Les Oiseaux morts de l’Amérique
Lecture Osiris
Hoyt Stapleton est peu loquace, s’exprimant par des mimiques et des sons à peine articulés. Il s’est installé avec deux autres hommes dans les canalisations de Las Vegas, à distance du centre ville, le Strip. Avec ses compagnons il mène une existence misérable quelque peu ritualisée, il partage aussi un passé de vétéran, lui a combattu au Vietnam, les autres en Irak. Ils sont septuagénaires. Hoyt se plonge parfois dans le futur et voit un monde peu vivable, il se retourne aussi vers son passé. Il y voit un enfant, lui, âgé de 7 ou 8 ans, qui n’a pas connu son père. Il a vécu avec sa mère dont il a observé les allées et venues, ses habits selon ses humeurs : séduisante ou s’occupant sagement de son logis. Il y a aussi une petite fille, Maureen, dont il est amoureux, un petit chien qui mourra écrasé par une Oldsmobile. On rencontre aussi un homme, jeune, Tony, qui a tenu la mère de Hoyt dans ses bras ; il sera tué pendant la guerre de Corée. Mais tous ces souvenirs manquent de précision, Hoyt confond les noms de famille, les lieux où il a pu croiser les personnages de son passé, il croit apercevoir un jour une femme rousse, comme l’était son amie d’enfance, dans une voiture verte des années 1970, Hoyt retrouve cette voiture sur le parking d’un motel, il questionne le gardien : comment se nomme la femme qui était dans cette voiture ? Maureen, Hoyt est ému, mais très vite il comprend qu’il ne s’agit pas de la Maureen de son enfance.
Puis un souvenir se précise, il le ramène à la période de la guerre du Vietnam quand il défendait la colline 937, il se trouve au contact d’un soldat Viêt-Cong qui venait de l’assaillir, puis la scène se déroule très rapidement, le corps à corps avec ce soldat qui le blesse au flanc, l’intervention d’un marine, Tony qui s’écroule touché par un tir.
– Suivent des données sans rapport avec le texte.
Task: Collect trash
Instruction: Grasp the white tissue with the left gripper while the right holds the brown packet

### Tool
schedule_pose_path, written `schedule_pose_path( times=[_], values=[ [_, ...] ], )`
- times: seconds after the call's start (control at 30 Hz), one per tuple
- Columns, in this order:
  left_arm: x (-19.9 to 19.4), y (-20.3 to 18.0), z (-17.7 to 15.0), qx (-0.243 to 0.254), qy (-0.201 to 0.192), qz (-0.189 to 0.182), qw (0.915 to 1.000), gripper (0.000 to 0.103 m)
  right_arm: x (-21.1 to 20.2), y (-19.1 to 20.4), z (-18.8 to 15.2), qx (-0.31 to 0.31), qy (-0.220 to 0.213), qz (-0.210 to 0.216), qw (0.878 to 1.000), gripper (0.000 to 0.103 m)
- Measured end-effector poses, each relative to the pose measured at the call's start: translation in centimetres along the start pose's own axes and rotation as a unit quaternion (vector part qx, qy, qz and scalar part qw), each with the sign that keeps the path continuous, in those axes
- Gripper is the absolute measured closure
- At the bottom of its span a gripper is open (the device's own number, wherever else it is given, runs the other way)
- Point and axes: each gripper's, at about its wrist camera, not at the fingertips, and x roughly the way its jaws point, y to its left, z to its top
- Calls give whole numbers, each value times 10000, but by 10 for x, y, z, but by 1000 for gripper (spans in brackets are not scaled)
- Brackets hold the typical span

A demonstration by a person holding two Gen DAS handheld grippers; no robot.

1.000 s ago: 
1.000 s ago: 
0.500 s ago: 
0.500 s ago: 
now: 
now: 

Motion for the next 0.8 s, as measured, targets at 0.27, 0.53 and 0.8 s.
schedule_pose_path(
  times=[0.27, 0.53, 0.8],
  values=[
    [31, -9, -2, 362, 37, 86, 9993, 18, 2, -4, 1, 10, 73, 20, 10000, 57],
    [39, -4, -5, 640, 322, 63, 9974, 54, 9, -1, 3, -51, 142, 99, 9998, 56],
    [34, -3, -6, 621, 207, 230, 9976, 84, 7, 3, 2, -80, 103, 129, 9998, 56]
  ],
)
Cette scène traumatique va peser sur son psychisme, sur sa vie. La vie de Hoyt ne sera plus ensuite embrumée par ses souvenirs erratiques, Christian Garcin comme il l’a fait durant le roman laisse la parole à T.S Eliot, (tiré de La terre vaine) :
« Et je te montrerai quelque chose qui n’est
Ni ton ombre au matin marchant derrière toi,
Ni ton ombre le soir surgie à ta rencontre ;
Je te montrerai ton effroi dans une poignée de poussière. »
Christian Garcin n’a pas écrit ce roman pour illustrer ce que peut être la mémoire traumatique mais il contribue, avec ce roman, à faire voir et entendre combien un homme exposé aux plus grandes violences peut perdre contact avec ce qu’il a été. Et, naturellement, ce roman prend place dans une actualité qui pèse de plus en plus douloureusement sur ceux qui cherchent tout simplement un asile pour leur permettre de reprendre pied dans l’existence, parmi ses « semblables ».